(RECORD SET)

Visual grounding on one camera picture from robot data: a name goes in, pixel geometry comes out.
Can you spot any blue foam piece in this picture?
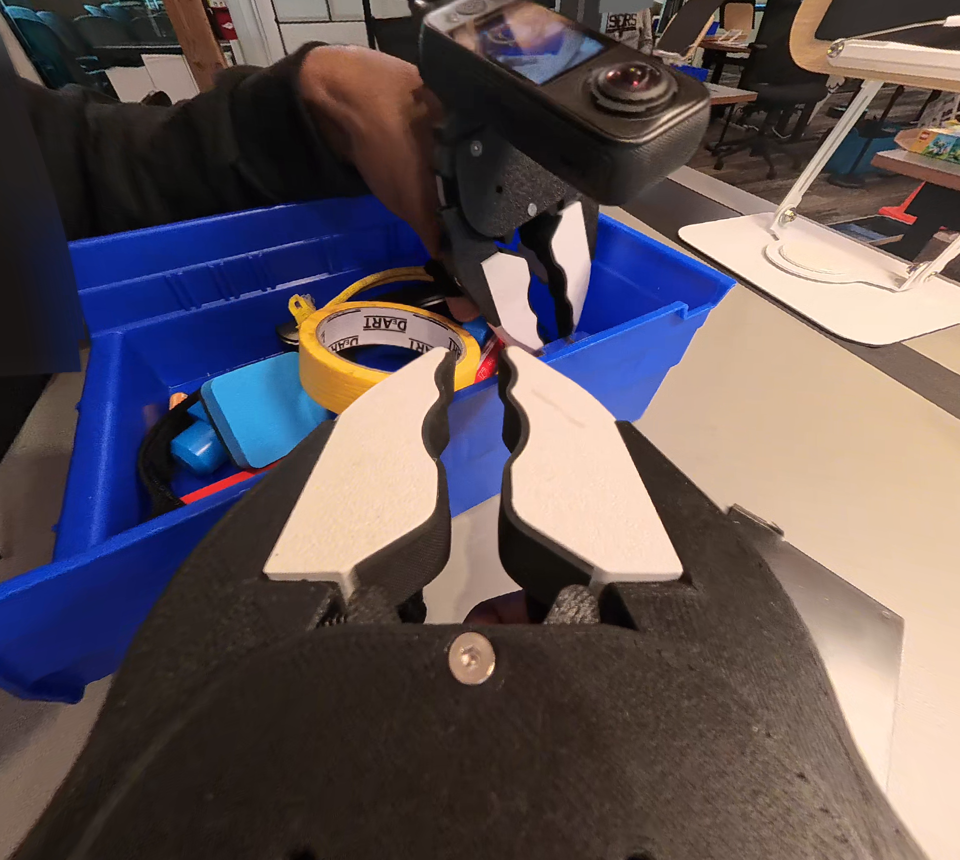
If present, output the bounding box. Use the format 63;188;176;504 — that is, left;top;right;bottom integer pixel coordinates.
169;417;231;477

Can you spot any tilted black board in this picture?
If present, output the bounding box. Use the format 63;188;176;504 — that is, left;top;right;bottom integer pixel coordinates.
656;0;751;54

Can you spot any person's left hand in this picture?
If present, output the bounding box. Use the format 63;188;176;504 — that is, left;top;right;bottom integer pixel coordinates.
298;44;445;257

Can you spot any white desk stand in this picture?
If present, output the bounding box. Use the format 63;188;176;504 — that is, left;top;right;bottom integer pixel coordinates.
677;16;960;348

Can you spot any black office chair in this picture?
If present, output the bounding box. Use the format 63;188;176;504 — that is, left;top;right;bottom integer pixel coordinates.
708;0;832;180

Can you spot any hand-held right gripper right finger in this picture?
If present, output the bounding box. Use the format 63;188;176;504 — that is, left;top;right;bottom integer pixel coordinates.
495;346;687;624

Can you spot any row of dark chairs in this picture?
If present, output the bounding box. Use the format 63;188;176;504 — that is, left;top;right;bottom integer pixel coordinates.
0;3;180;90

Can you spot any black strap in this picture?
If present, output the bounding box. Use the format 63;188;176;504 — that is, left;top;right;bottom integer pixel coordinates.
136;391;207;517

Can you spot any person's right hand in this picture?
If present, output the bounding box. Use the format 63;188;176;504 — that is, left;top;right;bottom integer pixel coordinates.
465;590;530;627

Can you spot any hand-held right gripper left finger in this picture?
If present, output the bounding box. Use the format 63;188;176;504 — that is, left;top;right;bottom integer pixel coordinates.
261;346;460;624

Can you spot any colourful cardboard box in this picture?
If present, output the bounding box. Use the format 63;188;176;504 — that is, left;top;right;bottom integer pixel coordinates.
894;123;960;165

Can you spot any red flat piece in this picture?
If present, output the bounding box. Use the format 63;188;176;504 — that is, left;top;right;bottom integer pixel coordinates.
180;464;275;505

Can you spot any blue foam pad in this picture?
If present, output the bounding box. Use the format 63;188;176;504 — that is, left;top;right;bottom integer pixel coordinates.
199;351;336;471

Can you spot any person's dark clothing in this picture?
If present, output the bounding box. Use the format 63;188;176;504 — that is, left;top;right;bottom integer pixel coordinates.
0;38;85;456

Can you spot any yellow cable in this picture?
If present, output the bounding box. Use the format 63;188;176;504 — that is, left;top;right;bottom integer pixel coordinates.
288;265;438;327

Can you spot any person's left forearm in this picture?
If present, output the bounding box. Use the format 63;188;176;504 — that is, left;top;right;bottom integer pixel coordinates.
15;42;372;242

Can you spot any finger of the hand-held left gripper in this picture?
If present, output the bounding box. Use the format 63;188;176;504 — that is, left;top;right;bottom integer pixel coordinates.
480;248;549;357
519;198;599;345

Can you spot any yellow tape roll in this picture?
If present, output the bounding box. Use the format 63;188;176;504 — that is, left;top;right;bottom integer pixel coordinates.
297;299;483;416

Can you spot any blue plastic bin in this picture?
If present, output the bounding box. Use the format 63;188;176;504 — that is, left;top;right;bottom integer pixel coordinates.
0;196;738;705

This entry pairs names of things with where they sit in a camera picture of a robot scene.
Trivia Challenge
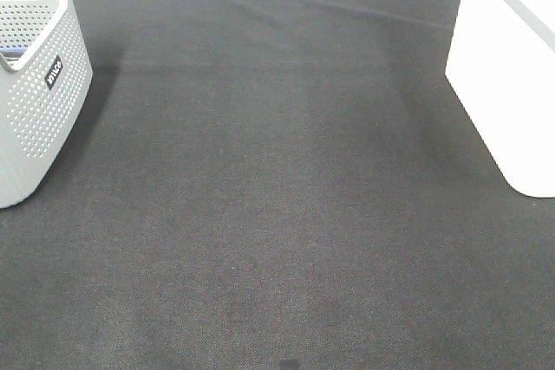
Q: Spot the black table mat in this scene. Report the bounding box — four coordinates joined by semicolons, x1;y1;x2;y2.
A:
1;0;554;369

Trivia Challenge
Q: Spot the white storage box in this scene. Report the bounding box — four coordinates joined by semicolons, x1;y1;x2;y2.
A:
446;0;554;198

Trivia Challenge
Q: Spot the grey perforated laundry basket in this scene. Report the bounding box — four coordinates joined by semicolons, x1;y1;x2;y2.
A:
1;0;93;208

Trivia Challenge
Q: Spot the blue towel in basket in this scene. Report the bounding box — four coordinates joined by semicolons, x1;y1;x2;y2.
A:
0;47;26;60

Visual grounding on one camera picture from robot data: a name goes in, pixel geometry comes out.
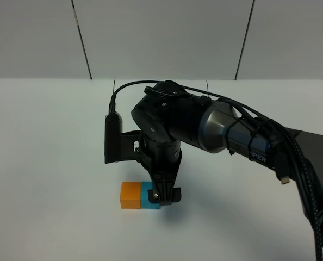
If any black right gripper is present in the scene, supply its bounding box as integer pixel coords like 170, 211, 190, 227
139, 134, 182, 206

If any blue cube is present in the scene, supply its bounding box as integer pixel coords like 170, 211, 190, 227
140, 182, 161, 209

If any orange cube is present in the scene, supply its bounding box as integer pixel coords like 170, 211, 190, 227
120, 182, 141, 209

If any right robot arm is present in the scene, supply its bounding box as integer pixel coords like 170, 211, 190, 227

(End RECORD SET)

* EXERCISE REQUIREMENTS *
Your task is to set down every entry exactly, leaving out any picture it contains.

* OUTPUT FOR THIS EXERCISE *
Visual grounding on one camera picture from robot data: a name goes in, pixel geometry comes out.
Can you spot any blue foam piece in this picture?
If present, output the bounding box. Use the format 63;188;176;504 — that is, left;top;right;bottom integer pixel coordinates.
169;417;231;477

Can you spot any tilted black board in this picture?
If present, output the bounding box. Use the format 63;188;176;504 — that is, left;top;right;bottom integer pixel coordinates.
656;0;751;54

Can you spot any person's left hand in this picture?
If present, output the bounding box. Use the format 63;188;176;504 — that is, left;top;right;bottom integer pixel coordinates.
298;44;445;257

Can you spot any white desk stand in this picture?
If present, output the bounding box. Use the format 63;188;176;504 — that is, left;top;right;bottom integer pixel coordinates.
677;16;960;348

Can you spot any black office chair in this picture?
If present, output the bounding box. Use the format 63;188;176;504 — that is, left;top;right;bottom integer pixel coordinates.
708;0;832;180

Can you spot any hand-held right gripper right finger in this picture?
If present, output the bounding box. Use the format 63;188;176;504 — that is, left;top;right;bottom integer pixel coordinates.
495;346;687;624

Can you spot any row of dark chairs in this picture?
If present, output the bounding box. Use the format 63;188;176;504 — that is, left;top;right;bottom integer pixel coordinates.
0;3;180;90

Can you spot any black strap in this picture?
If present, output the bounding box. Use the format 63;188;176;504 — that is, left;top;right;bottom integer pixel coordinates.
136;391;207;517

Can you spot any person's right hand in this picture?
If present, output the bounding box. Use the format 63;188;176;504 — that is, left;top;right;bottom integer pixel coordinates.
465;590;530;627

Can you spot any hand-held right gripper left finger in this picture?
If present, output the bounding box. Use the format 63;188;176;504 — that is, left;top;right;bottom integer pixel coordinates.
261;346;460;624

Can you spot any colourful cardboard box in this picture?
If present, output the bounding box. Use the format 63;188;176;504 — that is, left;top;right;bottom integer pixel coordinates.
894;123;960;165

Can you spot any red flat piece in this picture?
If present, output the bounding box. Use the format 63;188;176;504 — that is, left;top;right;bottom integer pixel coordinates.
180;464;275;505

Can you spot any blue foam pad in this picture?
If present, output the bounding box. Use the format 63;188;176;504 — that is, left;top;right;bottom integer pixel coordinates.
199;351;336;471

Can you spot any person's dark clothing in this picture?
If present, output the bounding box. Use the format 63;188;176;504 — that is, left;top;right;bottom integer pixel coordinates.
0;38;85;456

Can you spot any yellow cable in this picture?
If present, output the bounding box. Use the format 63;188;176;504 — that is, left;top;right;bottom integer pixel coordinates.
288;265;438;327

Can you spot any person's left forearm in this picture?
If present, output the bounding box. Use the format 63;188;176;504 — that is, left;top;right;bottom integer pixel coordinates.
15;42;372;242

Can you spot any finger of the hand-held left gripper in this picture?
If present, output the bounding box. Use the format 63;188;176;504 — that is, left;top;right;bottom integer pixel coordinates.
480;248;549;357
519;198;599;345

Can you spot any yellow tape roll in this picture?
If present, output the bounding box. Use the format 63;188;176;504 — that is, left;top;right;bottom integer pixel coordinates.
297;299;483;416

Can you spot any blue plastic bin in this picture?
If present, output the bounding box. Use the format 63;188;176;504 — that is, left;top;right;bottom integer pixel coordinates.
0;196;738;705

This entry pairs names of things with where they sit in a camera picture of a robot scene.
Trivia Challenge
Q: Spot the black table mat in this scene. Report the bounding box — four coordinates joined by semicolons, x1;y1;x2;y2.
A:
1;0;554;369

Trivia Challenge
Q: Spot the white storage box in this scene. Report the bounding box — four coordinates joined by semicolons, x1;y1;x2;y2.
A:
446;0;554;198

Trivia Challenge
Q: Spot the grey perforated laundry basket in this scene. Report the bounding box — four coordinates joined by semicolons, x1;y1;x2;y2.
A:
1;0;93;208

Trivia Challenge
Q: Spot the blue towel in basket in this scene. Report the bounding box — four coordinates joined by semicolons, x1;y1;x2;y2.
A:
0;47;26;60

Visual grounding on one camera picture from robot data: a name goes in, pixel geometry comes out.
If any black right gripper is present in the scene, supply its bounding box as integer pixel coords like 170, 211, 190, 227
139, 134, 182, 206

If any blue cube is present in the scene, supply its bounding box as integer pixel coords like 170, 211, 190, 227
140, 182, 161, 209

If any orange cube is present in the scene, supply its bounding box as integer pixel coords like 170, 211, 190, 227
120, 182, 141, 209

If any right robot arm is present in the scene, supply its bounding box as integer pixel coords like 170, 211, 190, 227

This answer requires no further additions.